Operating margin during 2010, in Latin America was negatively impacted by 1.7 points by the devaluation of the Venezuelan currency in
conjunction with higher inflationary accounting as discussed further above. Operating margin benefited .3 points as compared to the prior-
year period from lower CTI restructuring. Adjusted Non-GAAP operating margin declined 3.1 points, or 4.9 points on a Constant $ basis,
primarily as a result of:
a decline of 3.4 points due to a sharp decline in Brazil’s operating margin. Brazil’s 2011 operating margin was partially unfavorably
impacted by inventory related charges primarily due to supply chain challenges, which negatively impacted Latin America’s operating
margin by .3 points. Higher distribution costs of .9 points primarily due to the transition to the new facility in Brazil also contributed to the
decline in operating margin. Additionally, Brazil’s decline in operating margin was further caused by business disruptions and resulting
investments in that market, as well as inflationary pressure on costs;
a decline of .7 points from higher bad debt expense in countries other than Brazil; and
a decline of .4 points from higher distribution costs in countries other than Brazil, primarily due to the transition to the new facility in
Colombia.
Europe, Middle East & Africa – 2012 Compared to 2011
%/Point Change
2012 2011 US$ Constant $
Total revenue $2,914.2 $3,122.8 (7)% (1)%
Operating profit 312.8 478.9 (35)% (27)%
CTI restructuring 11.8 5.3
Adjusted Non-GAAP operating profit $ 324.6 $ 484.2 (33)% (26)%
Operating margin 10.7% 15.3% (4.6) (4.1)
CTI restructuring .4 .2
Adjusted Non-GAAP operating margin 11.1% 15.5% (4.4) (3.9)
Active Representatives –%
Units sold –%
Amounts in the table above may not necessarily sum due to rounding.
Effective in the second quarter of 2012, the results of Central & Eastern Europe and Western Europe, Middle East & Africa were managed as
a single operating segment.
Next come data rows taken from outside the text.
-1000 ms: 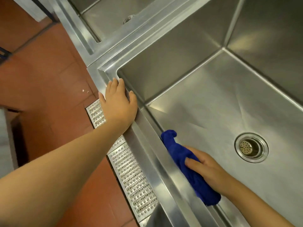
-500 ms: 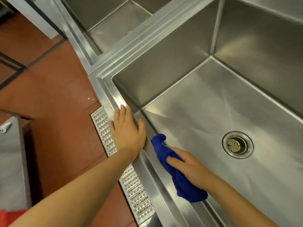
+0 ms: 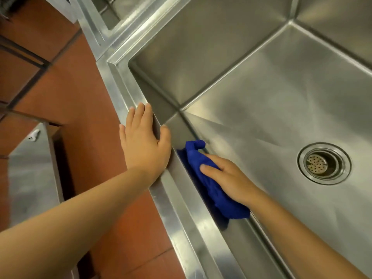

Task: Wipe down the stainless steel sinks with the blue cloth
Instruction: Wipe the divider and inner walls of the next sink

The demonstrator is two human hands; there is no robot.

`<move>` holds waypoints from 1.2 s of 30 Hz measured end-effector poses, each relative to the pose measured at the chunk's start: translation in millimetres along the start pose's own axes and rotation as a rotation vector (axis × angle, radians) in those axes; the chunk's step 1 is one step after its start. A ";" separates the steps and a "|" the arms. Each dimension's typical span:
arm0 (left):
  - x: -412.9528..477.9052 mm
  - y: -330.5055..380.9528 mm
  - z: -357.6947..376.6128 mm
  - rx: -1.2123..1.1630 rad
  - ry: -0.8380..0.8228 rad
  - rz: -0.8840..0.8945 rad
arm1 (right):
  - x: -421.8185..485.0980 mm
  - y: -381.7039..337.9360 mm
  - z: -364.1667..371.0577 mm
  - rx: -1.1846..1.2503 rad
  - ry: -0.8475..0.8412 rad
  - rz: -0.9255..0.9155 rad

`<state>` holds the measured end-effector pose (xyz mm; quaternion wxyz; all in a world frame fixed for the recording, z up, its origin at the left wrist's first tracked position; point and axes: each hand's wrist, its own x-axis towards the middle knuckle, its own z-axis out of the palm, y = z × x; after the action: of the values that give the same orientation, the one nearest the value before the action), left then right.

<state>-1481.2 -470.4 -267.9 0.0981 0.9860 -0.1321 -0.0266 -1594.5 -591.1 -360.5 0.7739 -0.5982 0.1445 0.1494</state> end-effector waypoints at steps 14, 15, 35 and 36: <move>0.2 -0.5 -0.1 -0.041 -0.009 -0.002 | 45.8 85.3 -19.2 0.104 0.108 0.315; 0.2 -0.2 -0.2 -0.040 -0.007 0.000 | 40.8 80.7 -18.6 0.124 0.085 0.297; 1.0 -0.3 -0.6 -0.015 -0.009 0.006 | 5.7 82.7 -18.1 0.083 0.066 0.211; 0.7 -0.6 -0.2 -0.016 -0.007 0.005 | 5.6 83.5 -17.8 0.146 0.083 0.224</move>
<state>-1480.4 -470.0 -267.8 0.1056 0.9848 -0.1346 -0.0309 -1624.0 -588.0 -440.8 0.7872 -0.5262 0.2527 0.1991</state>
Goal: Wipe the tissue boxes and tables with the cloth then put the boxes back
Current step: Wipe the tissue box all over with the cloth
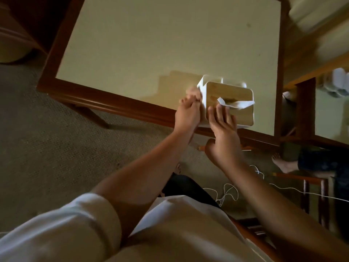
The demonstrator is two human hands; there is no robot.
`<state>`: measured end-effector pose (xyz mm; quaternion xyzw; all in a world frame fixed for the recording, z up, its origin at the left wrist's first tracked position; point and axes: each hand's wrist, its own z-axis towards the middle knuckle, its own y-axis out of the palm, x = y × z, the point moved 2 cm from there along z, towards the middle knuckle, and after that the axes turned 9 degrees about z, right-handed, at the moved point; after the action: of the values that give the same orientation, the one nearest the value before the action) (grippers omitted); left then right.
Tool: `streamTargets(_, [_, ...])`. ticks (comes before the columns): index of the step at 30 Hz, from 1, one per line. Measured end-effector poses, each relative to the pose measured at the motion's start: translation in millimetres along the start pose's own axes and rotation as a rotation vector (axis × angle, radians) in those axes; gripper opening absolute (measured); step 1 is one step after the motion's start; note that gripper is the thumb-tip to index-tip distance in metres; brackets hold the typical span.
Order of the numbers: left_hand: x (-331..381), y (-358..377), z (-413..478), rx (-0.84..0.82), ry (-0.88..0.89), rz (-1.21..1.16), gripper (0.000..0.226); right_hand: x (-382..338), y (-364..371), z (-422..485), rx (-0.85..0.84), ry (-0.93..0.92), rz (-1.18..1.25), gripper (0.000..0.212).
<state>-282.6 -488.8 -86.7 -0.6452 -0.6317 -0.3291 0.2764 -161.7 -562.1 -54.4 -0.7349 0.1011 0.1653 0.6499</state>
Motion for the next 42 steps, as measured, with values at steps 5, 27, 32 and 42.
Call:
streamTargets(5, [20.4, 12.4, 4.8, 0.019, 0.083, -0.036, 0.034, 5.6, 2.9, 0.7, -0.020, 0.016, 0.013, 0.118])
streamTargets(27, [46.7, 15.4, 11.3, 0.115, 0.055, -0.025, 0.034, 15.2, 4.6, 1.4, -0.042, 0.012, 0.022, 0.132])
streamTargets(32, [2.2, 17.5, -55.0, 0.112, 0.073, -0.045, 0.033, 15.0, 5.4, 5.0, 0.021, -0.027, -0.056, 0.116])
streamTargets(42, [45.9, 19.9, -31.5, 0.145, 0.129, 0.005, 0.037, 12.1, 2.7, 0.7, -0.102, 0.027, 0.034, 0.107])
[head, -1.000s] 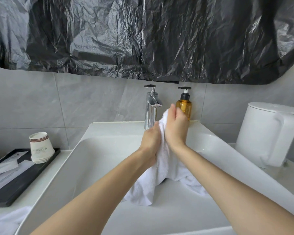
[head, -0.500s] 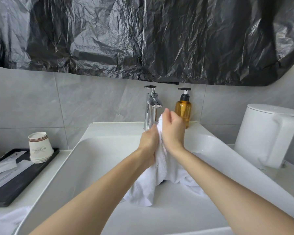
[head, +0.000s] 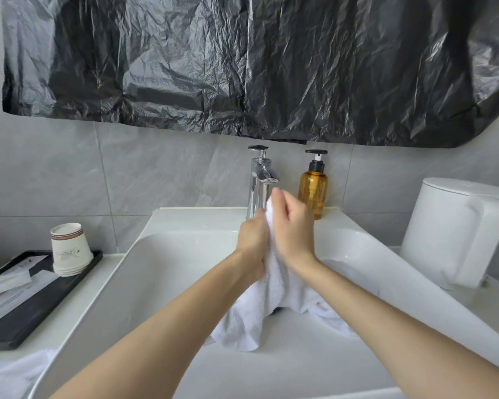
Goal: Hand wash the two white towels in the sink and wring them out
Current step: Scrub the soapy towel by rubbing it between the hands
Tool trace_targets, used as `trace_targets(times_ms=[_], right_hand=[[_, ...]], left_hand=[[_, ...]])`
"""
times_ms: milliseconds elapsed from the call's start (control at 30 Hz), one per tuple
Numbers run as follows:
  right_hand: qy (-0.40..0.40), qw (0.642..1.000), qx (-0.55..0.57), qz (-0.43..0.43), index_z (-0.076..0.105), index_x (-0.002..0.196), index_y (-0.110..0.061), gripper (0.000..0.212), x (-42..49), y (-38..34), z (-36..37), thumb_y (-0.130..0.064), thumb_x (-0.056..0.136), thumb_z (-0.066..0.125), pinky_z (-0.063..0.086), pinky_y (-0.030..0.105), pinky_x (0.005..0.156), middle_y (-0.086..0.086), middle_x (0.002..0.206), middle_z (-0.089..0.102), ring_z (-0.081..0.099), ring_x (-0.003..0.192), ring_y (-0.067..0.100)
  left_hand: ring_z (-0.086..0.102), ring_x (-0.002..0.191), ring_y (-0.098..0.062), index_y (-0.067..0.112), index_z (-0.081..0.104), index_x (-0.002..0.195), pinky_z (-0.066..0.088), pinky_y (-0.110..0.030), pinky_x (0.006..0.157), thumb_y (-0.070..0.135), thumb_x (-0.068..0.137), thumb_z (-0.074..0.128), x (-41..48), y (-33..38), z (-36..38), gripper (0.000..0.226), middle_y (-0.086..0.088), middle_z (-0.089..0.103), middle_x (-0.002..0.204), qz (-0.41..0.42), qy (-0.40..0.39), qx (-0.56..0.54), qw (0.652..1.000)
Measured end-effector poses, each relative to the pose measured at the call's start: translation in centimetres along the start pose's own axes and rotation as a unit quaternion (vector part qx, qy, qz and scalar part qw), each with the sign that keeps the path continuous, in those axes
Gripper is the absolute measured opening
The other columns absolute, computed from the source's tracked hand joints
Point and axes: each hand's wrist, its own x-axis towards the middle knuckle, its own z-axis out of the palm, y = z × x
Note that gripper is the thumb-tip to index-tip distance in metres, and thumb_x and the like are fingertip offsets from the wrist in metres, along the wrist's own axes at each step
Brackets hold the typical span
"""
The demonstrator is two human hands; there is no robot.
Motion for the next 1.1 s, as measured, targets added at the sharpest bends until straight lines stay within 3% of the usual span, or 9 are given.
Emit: trace_targets(times_ms=[100,267,400,533,633,700,833,933,1100], right_hand=[[0.072,0.991,0.016,0.113,0.029,0.055,-0.018,0.049,1.6,0.1,-0.3,-0.021,0.102,0.044,0.021,0.033,0.056,-0.005,0.047,0.031,0.034,0.045,0.006],[-0.044,0.999,0.004,-0.027,0.029,0.056,-0.032,0.051,-1.5,-0.9,0.4,-0.016,0.101,0.047,0.026,0.018,0.050,-0.016,0.044,0.044,0.040,0.046,0.002],[0.059,0.995,0.001,0.084,0.031,0.054,-0.023,0.051,1.3,-0.3,0.2,-0.022,0.103,0.042,0.027,0.030,0.057,-0.007,0.043,0.037,0.035,0.046,0.008],[-0.021,0.999,0.012,-0.043,0.029,0.059,-0.029,0.046,-1.4,-0.5,0.2,-0.023,0.102,0.044,0.025,0.028,0.052,-0.011,0.047,0.042,0.035,0.047,0.006],[0.048,0.996,0.010,0.075,0.030,0.056,-0.023,0.049,1.5,-0.5,0.4,-0.022,0.103,0.042,0.025,0.031,0.057,-0.008,0.046,0.037,0.033,0.047,0.007],[0.063,0.995,0.002,0.079,0.030,0.056,-0.023,0.048,1.1,-0.1,0.1,-0.022,0.103,0.041,0.025,0.032,0.059,-0.008,0.047,0.038,0.034,0.048,0.007],[-0.028,0.999,0.011,0.020,0.030,0.057,-0.026,0.047,-1.1,-0.2,0.6,-0.023,0.102,0.043,0.026,0.030,0.055,-0.011,0.044,0.042,0.035,0.047,0.006],[0.041,0.991,-0.012,0.127,0.032,0.054,-0.020,0.050,1.3,0.4,0.3,-0.023,0.103,0.041,0.026,0.030,0.060,-0.006,0.047,0.037,0.034,0.048,0.008],[-0.019,1.000,-0.002,0.008,0.028,0.057,-0.024,0.048,-0.6,0.1,-0.1,-0.019,0.103,0.043,0.025,0.027,0.052,-0.008,0.044,0.038,0.033,0.046,0.007]], left_hand=[[0.065,0.065,-0.017,0.017,0.063,0.088,0.049,-0.020,0.051,0.034,0.104,0.038,-0.5,0.0,0.8,0.034,-0.007,0.068,0.076,-0.012,-0.021,0.005,1.000],[0.052,0.049,-0.011,0.013,0.052,0.069,0.037,-0.017,0.043,0.027,0.103,0.045,0.5,0.2,-0.6,0.037,0.006,0.054,0.047,0.031,0.044,-0.002,0.999],[0.065,0.076,-0.021,0.008,0.064,0.102,0.051,-0.025,0.062,0.033,0.104,0.037,0.3,-0.3,0.4,0.037,-0.008,0.068,0.085,0.014,0.008,0.013,1.000],[0.053,0.056,-0.014,0.015,0.054,0.071,0.039,-0.015,0.044,0.027,0.102,0.044,0.9,0.1,-0.2,0.035,0.003,0.056,0.055,0.050,0.029,0.013,0.998],[0.063,0.066,-0.017,0.010,0.066,0.097,0.047,-0.020,0.051,0.033,0.103,0.041,0.3,0.0,0.3,0.034,-0.005,0.067,0.076,0.018,-0.005,0.004,1.000],[0.065,0.071,-0.018,0.008,0.065,0.105,0.049,-0.021,0.054,0.036,0.105,0.037,0.3,0.1,0.6,0.040,-0.008,0.068,0.085,0.009,-0.003,0.016,1.000],[0.057,0.054,-0.013,0.011,0.057,0.077,0.039,-0.013,0.041,0.032,0.104,0.041,0.9,0.0,-0.5,0.038,0.002,0.059,0.055,0.030,0.035,-0.003,0.999],[0.067,0.075,-0.022,0.007,0.065,0.106,0.050,-0.022,0.056,0.037,0.105,0.035,0.4,-0.6,0.2,0.042,-0.011,0.070,0.087,0.003,-0.003,0.023,1.000],[0.057,0.054,-0.010,0.011,0.057,0.081,0.041,-0.015,0.043,0.037,0.106,0.033,0.6,-0.1,0.2,0.043,-0.002,0.059,0.066,0.046,0.033,0.012,0.998]])
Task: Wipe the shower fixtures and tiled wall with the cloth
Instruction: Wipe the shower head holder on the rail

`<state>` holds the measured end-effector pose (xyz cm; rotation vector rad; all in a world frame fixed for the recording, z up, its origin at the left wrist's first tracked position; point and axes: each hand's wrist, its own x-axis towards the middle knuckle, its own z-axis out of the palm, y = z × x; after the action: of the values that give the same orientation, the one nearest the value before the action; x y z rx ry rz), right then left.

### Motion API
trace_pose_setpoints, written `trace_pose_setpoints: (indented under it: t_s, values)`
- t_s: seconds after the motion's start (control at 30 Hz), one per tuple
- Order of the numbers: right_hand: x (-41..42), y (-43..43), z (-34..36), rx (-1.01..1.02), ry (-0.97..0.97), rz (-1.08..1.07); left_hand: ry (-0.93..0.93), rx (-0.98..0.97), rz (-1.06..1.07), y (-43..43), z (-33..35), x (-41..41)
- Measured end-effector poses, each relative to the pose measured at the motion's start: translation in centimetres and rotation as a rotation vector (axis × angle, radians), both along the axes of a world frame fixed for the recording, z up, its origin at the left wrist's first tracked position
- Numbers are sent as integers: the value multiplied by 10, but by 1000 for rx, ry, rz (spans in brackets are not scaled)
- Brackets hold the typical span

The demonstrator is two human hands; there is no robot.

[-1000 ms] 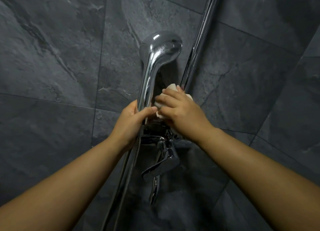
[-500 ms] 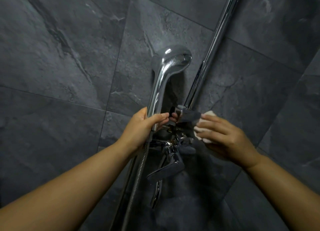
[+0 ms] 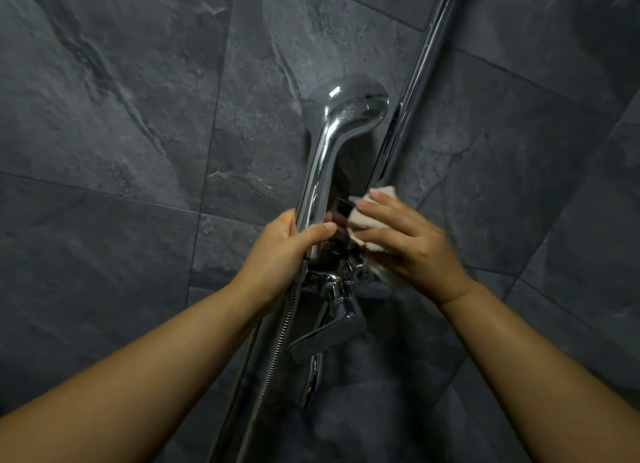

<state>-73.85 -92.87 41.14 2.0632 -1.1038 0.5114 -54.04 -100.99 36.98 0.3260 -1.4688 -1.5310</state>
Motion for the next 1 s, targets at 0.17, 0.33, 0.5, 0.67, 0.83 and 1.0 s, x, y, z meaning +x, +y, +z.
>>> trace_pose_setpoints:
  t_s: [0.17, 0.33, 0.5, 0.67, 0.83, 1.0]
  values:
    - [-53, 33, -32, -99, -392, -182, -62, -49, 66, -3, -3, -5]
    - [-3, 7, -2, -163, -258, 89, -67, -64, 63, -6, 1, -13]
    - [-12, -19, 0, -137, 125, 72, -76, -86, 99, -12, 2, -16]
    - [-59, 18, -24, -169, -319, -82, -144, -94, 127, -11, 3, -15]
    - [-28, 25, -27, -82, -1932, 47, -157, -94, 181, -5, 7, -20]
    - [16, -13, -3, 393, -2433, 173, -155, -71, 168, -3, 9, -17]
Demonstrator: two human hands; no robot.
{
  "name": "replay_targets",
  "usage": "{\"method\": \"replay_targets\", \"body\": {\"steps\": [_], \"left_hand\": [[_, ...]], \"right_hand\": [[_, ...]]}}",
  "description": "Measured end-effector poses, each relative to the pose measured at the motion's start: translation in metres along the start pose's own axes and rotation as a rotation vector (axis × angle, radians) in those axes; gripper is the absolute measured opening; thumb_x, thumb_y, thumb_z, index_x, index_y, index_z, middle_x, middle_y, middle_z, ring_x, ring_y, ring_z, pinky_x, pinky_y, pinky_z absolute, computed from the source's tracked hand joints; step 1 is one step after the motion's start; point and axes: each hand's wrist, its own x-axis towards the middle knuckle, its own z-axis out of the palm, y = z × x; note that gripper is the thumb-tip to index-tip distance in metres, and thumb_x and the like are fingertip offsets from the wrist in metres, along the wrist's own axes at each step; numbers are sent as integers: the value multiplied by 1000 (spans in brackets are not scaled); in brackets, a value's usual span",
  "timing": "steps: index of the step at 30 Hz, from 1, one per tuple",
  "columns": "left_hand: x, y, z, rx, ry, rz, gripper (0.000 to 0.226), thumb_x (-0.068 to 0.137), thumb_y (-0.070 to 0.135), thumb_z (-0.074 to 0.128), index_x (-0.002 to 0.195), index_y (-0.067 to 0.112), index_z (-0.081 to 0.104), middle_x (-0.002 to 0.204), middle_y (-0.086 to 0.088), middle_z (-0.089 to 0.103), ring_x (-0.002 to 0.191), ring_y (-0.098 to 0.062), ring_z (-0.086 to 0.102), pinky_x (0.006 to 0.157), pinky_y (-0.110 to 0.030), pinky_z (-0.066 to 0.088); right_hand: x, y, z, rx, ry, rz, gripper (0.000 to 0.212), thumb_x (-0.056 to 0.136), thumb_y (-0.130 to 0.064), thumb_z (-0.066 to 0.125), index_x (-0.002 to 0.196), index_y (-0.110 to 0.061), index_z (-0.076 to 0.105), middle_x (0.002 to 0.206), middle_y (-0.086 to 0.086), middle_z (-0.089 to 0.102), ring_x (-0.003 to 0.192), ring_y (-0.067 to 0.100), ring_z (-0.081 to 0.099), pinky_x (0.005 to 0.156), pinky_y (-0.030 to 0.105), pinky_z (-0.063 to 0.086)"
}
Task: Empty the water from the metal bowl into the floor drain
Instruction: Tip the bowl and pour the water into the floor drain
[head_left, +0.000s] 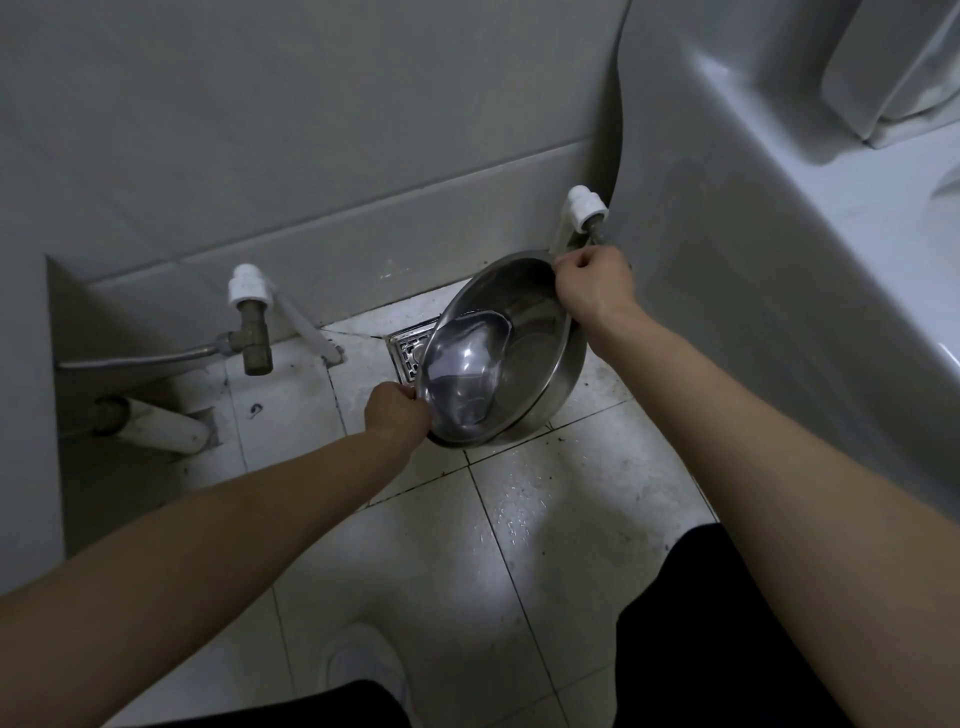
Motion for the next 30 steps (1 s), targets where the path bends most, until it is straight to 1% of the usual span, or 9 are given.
{"method": "replay_targets", "body": {"steps": [2,5,9,13,21,24,25,28,30], "left_hand": [[1,0,0,5,0,-4,10,89,0,60,82,6,65,73,-5,60,66,-14,55,67,-31,50],[1,-2,0,17,-11,-6,11,89,-1,58,91,0,69,77,-10,63,73,-22,61,68,-32,53],[3,-3,1,19,-5,-12,11,89,0,59,94,2,68,75,-6,60,67,-15,55,63,-29,47],[2,-3,1,13,-18,-14,12,88,0,60,96,0,70,84,-13,66,76,-22,62,63,-29,49],[3,-3,0,17,-20,-17,13,88,2,60,94,-1,71,81,-14,66,74,-23,62,55,-25,45],[3,-3,1,14,-15,-22,9,88,0,60,90,-1,68,78,-11,64,75,-24,61,62,-29,49],[3,-3,1,10,-12,-16,5,88,0,60,86,1,64,74,-7,60,73,-22,59,65,-29,49],[3,-3,0,-10,1,-2,14,88,-1,61,83,12,57,70,1,51,66,-14,50,70,-29,45],[2,-3,0,-16,7,0,16,87,-1,61,80,13,56,69,1,52,68,-16,50,70,-29,46]], "right_hand": [[0,0,0,6,-4,4,29,102,-17,50,113,1,70,118,14,70,105,25,65,92,32,53],[-1,0,2,11,-5,5,30,102,-16,49,114,3,70,119,18,70,108,29,66,92,35,54],[0,-1,3,18,-6,4,29,102,-15,50,111,3,71,116,16,71,105,26,66,93,33,53],[0,-1,3,28,-14,1,31,102,-16,52,114,6,69,119,20,70,108,29,66,86,30,49],[0,-2,3,16,-14,-5,31,101,-19,53,113,4,70,115,20,70,101,28,66,94,36,53],[0,-3,4,10,-15,-11,31,101,-18,53,112,5,70,111,21,70,96,26,65,91,37,54],[0,-2,4,4,-16,-15,31,101,-18,52,111,6,70,108,21,70,93,26,64,88,36,54],[0,-2,3,-5,-30,-24,31,101,-16,50,108,7,71,92,15,63,84,23,60,73,30,50],[-1,-2,3,1,-30,-22,31,101,-15,50,110,7,71,97,19,67,89,27,65,75,31,51]]}}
Accordingly, Europe, Middle East & Africa amounts include the results of Central & Eastern Europe and Western
Europe, Middle East & Africa for all periods presented.
Total revenue declined 7% primarily due to unfavorable foreign exchange. On a Constant $ basis, revenue declined 1%, impacted by
approximately 1 point due to a nonrecurring item in the prior-year period. During 2011, the United Kingdom’s revenue benefited from the
settlement of a long time dispute associated with an estimated Value Added Tax (“VAT”) liability. The region’s Constant $ revenue was
impacted by declines in the United Kingdom and Turkey, partially reflecting a continued weak macroeconomic environment, competition,
and executional challenges. Growth in South Africa partially offset these declines.
In Russia, revenue declined 5%, impacted by unfavorable foreign exchange. Russia’s revenue was flat on a Constant $ basis, as higher
average order was offset by a decrease in Active Representatives. In the United Kingdom, revenue and Constant $ revenue declined 10%.
Revenue in the United Kingdom was negatively impacted by a decrease in Active Representatives, as well as by approximately 4 points due
to the benefit of the VAT settlement in the prior-year period that did not recur in 2012. In Turkey, revenue declined 10%, or 3% on a
Constant $ basis, due to lower average order. In South Africa, revenue declined 2%, impacted by unfavorable foreign exchange. On a
Constant $ basis, South Africa’s revenue grew 11% primarily due to higher average order and growth in Active Representatives.